All the data that follows should be repeated exactly, without a single picture.

START GIVEN INFORMATION

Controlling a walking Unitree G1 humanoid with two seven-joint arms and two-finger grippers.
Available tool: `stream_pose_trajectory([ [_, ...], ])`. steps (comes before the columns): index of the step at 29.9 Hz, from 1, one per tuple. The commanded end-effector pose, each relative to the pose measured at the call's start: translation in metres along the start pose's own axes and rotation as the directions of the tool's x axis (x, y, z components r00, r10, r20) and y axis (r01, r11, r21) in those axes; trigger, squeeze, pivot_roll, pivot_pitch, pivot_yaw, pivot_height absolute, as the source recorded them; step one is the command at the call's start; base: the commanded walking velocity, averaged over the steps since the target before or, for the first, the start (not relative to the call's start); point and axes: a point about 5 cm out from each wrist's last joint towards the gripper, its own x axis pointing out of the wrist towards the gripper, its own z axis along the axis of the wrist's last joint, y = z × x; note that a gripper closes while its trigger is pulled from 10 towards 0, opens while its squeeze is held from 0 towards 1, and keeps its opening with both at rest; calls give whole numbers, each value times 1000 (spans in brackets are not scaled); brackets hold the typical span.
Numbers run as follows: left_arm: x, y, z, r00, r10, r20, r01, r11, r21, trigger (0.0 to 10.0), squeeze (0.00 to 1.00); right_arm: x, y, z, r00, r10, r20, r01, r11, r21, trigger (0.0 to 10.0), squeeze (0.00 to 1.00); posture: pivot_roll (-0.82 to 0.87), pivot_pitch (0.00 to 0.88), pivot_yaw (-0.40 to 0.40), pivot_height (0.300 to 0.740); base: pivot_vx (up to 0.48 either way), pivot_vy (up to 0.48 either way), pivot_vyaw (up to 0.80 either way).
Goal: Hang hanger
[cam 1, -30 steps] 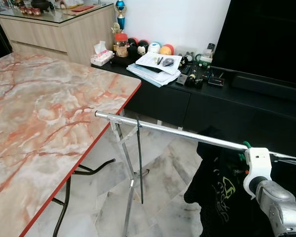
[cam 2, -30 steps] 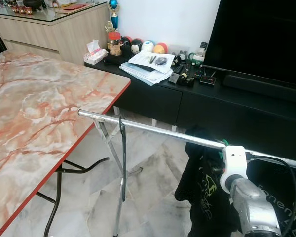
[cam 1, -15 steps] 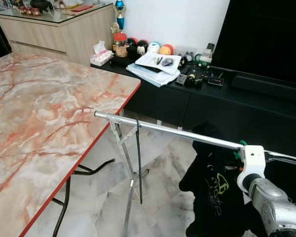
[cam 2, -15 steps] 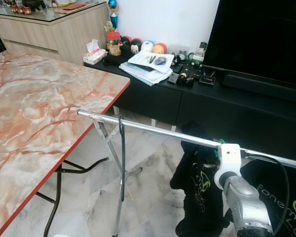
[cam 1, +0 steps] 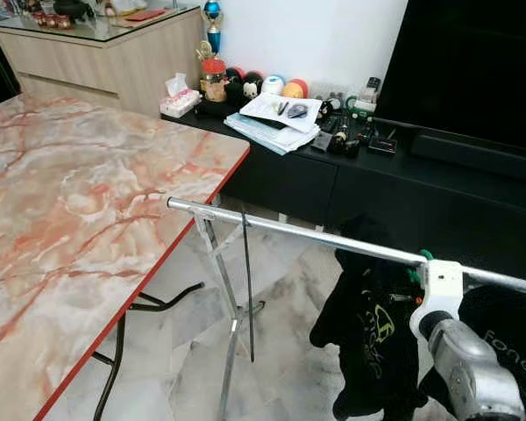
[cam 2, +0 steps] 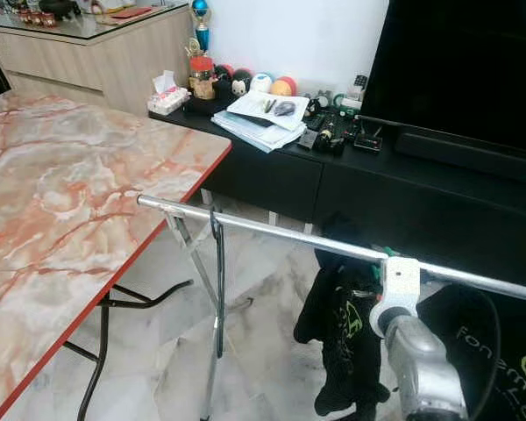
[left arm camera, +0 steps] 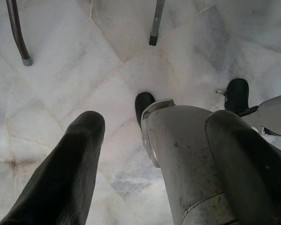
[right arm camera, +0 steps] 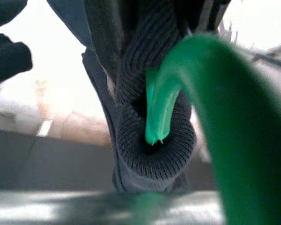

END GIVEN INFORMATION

* _RESPONSE_
Controlling a walking Unitree G1 humanoid with two seven-joint arms and two-finger grippers.
Available tool: `stream_pose_trajectory([ [_, ...], ])`. steps (comes before the columns): index of the step at 29.9 Hz, from 1, one per tuple. The commanded end-effector pose, each relative to the pose measured at the call's start: translation in metres along the start pose's own axes and rotation as the directions of the tool's x axis (x, y, z components r00, r10, r20) and y axis (r01, r11, r21) in those axes; trigger, squeeze, pivot_roll, pivot_pitch, pivot_yaw, pivot_height absolute, as the source recorded them; step one is the command at the call's start; base: the commanded walking velocity, averaged over the steps since the target before or, for the first, the start (not relative to the call's start); point and axes: a point about 5 cm out from each wrist's last joint towards the gripper, its own x axis pointing out of the wrist towards the gripper, its own z axis along the axis of the wrist's last joint, y = z × x; note that a gripper closes while its trigger is pulled from 10 towards 0, opens while its squeeze is held from 0 towards 1, and keeps its opening with both at rest; calls give whole numbers, each value times 1000 (spans in brackets are not scaled); brackets hold the typical span.
Numbers run as follows: left_arm: x, y, z, r00, r10, r20, r01, r11, r21, trigger (0.0 to 10.0), squeeze (0.00 to 1.00); right_arm: x, y, z, r00, r10, r20, r01, r11, r21, trigger (0.0 to 10.0), squeeze (0.00 to 1.00); posture: pivot_roll (-0.82 to 0.87), pivot_pitch (0.00 to 0.88), pivot_yaw (-0.40 to 0.40), pivot_height (0.300 to 0.740); base: pivot_vx (up to 0.48 either way), pivot_vy (up to 0.48 either way), pivot_vyaw (up to 0.80 either way).
Goal: Hang hanger
[cam 1, -30 steps] 
[cam 2, -30 steps] 
[cam 1, -15 steps] 
[cam 2, -15 steps] 
[cam 1, +0 steps] 
[cam 2, +0 steps] 
[left arm camera, +0 steps] 
[right arm camera, +0 steps] 

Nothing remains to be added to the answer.